When even one member of any team fails to practice time management skills, it throws the rest of the team off their own balance. They cannot work well if they’re picking up the slack being issued by one member of the team. This leads to resentment, poor attitudes, and the inability to properly work in a productive manner.

2) Team Members are Not Rewarded for Their Great Work

Children who are recognized and rewarded for their good behavior more than chastised for their poor behavior tend to have an easier time behaving appropriately. They love the positive reinforcement, and they love that feeling they get when someone recognizes a job well done. Adults are no different. If your team lacks a reward program for those who excel at their job, there’s a problem with the leadership on the team.

Recognizing those on the team for their outstanding efforts makes them want to work harder to feel that way again, and it can motivate everyone else on the team to do the same. If you’re looking for an effective way to reward team members for a job well done, a personalized retreat in building great leadership skills could be the answer to your problems.

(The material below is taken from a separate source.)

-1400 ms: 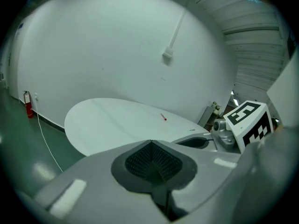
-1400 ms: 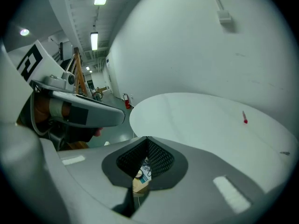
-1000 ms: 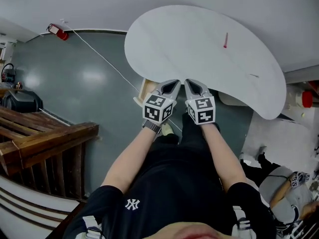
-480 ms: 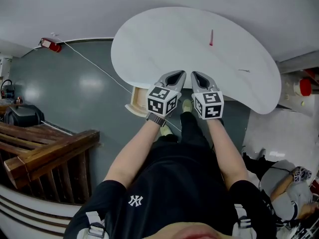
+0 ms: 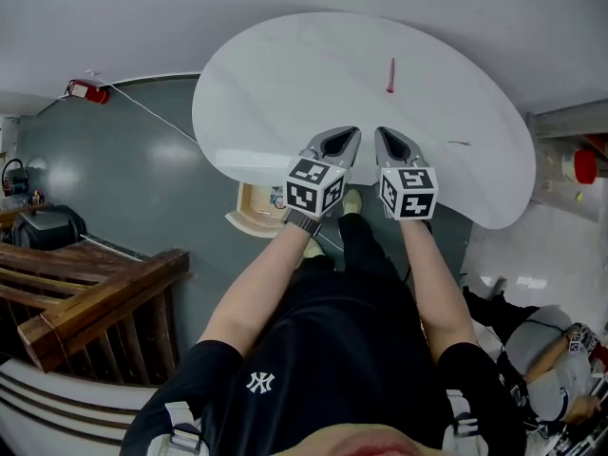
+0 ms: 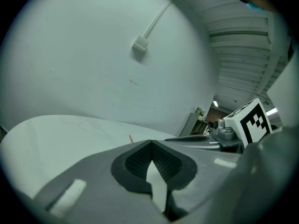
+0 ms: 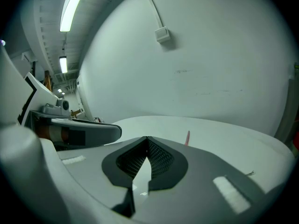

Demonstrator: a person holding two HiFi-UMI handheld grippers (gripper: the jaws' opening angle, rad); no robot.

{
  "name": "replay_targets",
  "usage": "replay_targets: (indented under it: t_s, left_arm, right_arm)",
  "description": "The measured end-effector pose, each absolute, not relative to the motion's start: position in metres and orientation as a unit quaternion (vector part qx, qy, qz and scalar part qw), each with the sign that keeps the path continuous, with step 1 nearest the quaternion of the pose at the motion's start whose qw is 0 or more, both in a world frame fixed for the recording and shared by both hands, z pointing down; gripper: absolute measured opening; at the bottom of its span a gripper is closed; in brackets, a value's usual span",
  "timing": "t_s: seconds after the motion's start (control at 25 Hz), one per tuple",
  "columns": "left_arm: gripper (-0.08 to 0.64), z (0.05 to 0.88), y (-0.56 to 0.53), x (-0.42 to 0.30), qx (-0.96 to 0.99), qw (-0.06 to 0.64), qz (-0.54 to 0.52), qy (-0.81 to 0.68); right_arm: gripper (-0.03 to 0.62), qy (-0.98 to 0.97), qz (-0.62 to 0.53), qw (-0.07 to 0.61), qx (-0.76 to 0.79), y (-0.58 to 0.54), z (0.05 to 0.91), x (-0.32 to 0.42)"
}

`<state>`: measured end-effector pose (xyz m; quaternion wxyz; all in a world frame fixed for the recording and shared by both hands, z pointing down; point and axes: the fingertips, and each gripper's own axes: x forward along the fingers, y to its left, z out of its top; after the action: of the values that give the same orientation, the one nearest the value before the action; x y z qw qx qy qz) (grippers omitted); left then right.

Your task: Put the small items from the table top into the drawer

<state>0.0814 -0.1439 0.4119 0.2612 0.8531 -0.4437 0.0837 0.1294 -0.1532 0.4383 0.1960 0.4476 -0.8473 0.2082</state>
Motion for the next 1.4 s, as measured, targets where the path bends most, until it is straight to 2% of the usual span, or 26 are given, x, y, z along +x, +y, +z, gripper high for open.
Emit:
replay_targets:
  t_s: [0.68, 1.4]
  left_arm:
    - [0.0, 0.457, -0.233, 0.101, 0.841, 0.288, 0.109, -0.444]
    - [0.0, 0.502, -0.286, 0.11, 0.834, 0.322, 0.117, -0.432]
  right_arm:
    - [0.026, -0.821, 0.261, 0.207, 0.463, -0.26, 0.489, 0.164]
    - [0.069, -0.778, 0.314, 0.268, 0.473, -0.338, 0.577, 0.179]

3) Teamwork is Nonexistent

Teamwork makes the dream work. It’s a cliché saying, but that doesn’t make it any less true. Teamwork is what helps a team succeed. If everyone is on the same page, they know their roles, and they’re willing to lend a helping hand when needed, it makes a team work so much more efficiently. For example, if one person on the team is out with the flu, other people on the team will take on bits and piece of their sick teammate’s role while he or she recovers. This allows the job to still get done, it helps the missing team member, and no one falls behind.

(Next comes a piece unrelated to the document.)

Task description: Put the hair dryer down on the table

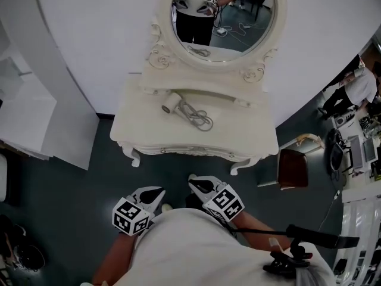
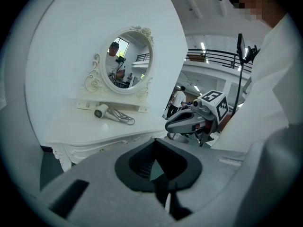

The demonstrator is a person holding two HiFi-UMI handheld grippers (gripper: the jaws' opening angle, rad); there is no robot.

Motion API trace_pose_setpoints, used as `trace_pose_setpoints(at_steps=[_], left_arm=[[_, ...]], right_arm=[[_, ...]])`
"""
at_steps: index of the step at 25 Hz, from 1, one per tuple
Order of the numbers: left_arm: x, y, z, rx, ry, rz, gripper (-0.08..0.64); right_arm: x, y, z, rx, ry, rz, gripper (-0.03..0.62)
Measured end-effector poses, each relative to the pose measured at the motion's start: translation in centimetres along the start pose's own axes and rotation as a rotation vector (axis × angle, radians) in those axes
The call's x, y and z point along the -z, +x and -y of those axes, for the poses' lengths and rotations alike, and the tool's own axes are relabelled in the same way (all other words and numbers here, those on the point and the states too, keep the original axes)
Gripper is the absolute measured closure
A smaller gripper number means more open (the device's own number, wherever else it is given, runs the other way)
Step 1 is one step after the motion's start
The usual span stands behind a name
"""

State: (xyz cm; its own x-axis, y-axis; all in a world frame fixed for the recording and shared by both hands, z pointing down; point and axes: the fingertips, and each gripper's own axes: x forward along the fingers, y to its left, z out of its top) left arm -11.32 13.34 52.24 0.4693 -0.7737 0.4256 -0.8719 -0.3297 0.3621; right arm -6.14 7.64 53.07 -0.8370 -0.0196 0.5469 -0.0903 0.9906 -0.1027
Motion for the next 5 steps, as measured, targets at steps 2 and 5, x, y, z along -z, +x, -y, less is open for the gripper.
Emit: trace_pose_setpoints(at_steps=[2, 5], left_arm=[[0.1, 0.1, -0.5, -0.005, 0.002, -0.008, 0.565], [0.1, 0.5, -1.2, -0.007, 0.002, -0.018, 0.565]], right_arm=[[0.0, 0.4, 0.5, -0.001, -0.002, -0.008, 0.592], [-0.4, 1.0, 1.4, 0.001, -0.007, -0.012, 0.592]])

That teammate will do the same for another team member, and that’s how it works. If everyone ignores the missing team member’s absence, it’s only going to cause resentment and put everyone further behind. A team is like a family. You pick up the pieces when someone is in need, and you work together to make sure it all flows well.

4) Trust is Absent

Your team should trust one another implicitly. If there is a lack of trust on a team, it shows. Without trust, no one can work well together. If your team doesn’t work well together because trust is absent, it helps to bring them together for some team-building activities. With 25-landscaped acres and enough room for up to 100 team members, this retreat location is perfect for trust exercises. There are options available for everyone in every line of work. Promoting teamwork with trust is one thing you can help your team do to grow and flourish.

5) Attitudes and Outlooks are Poor

One of the most common elements of an unhealthy team is poor attitudes. Unfortunately, sometimes a bad attitude is a very personal thing people cannot willingly or easily change. Other times it’s a result of being around someone with a negative attitude. Your job as a team leader is to find out what the situation looks like. Is there someone on the team with a perpetually bad attitude who brings everyone else down?

Is there someone who needs to have their attitude and outlook adjusted, or do they simply not fit well into the team? Sometimes this is a fixable situation, and sometimes it’s nothing more than poor placement. Removing someone from a team who brings everyone down can change the face of the game if the player refuses to play by the rules.

Working as a healthy team takes work, it takes dedication, and it takes effort on behalf of everyone on the team. One of the easiest ways to ensure people work well together is to periodically bring them together for recognition, for team building activities, and for leadership training. An effective leader can change the face of an entire group, and even natural-born leaders are able to learn a thing or two from leadership training. Finding the perfect venue for this type of training, recognition lunch or dinner, or even overnight retreat is imperative.

Bringing people together to learn about the importance of effective team relationships is imperative, and it’s something that can only help your team grow. A healthy team is more productive and efficient, and that’s the kind of thing that helps a business grow. Promoting growth regularly is a lot like positive reinforcement. The moment even one person on your team assumes they’ve got nothing else to learn is the moment your team takes a turn for the unhealthy.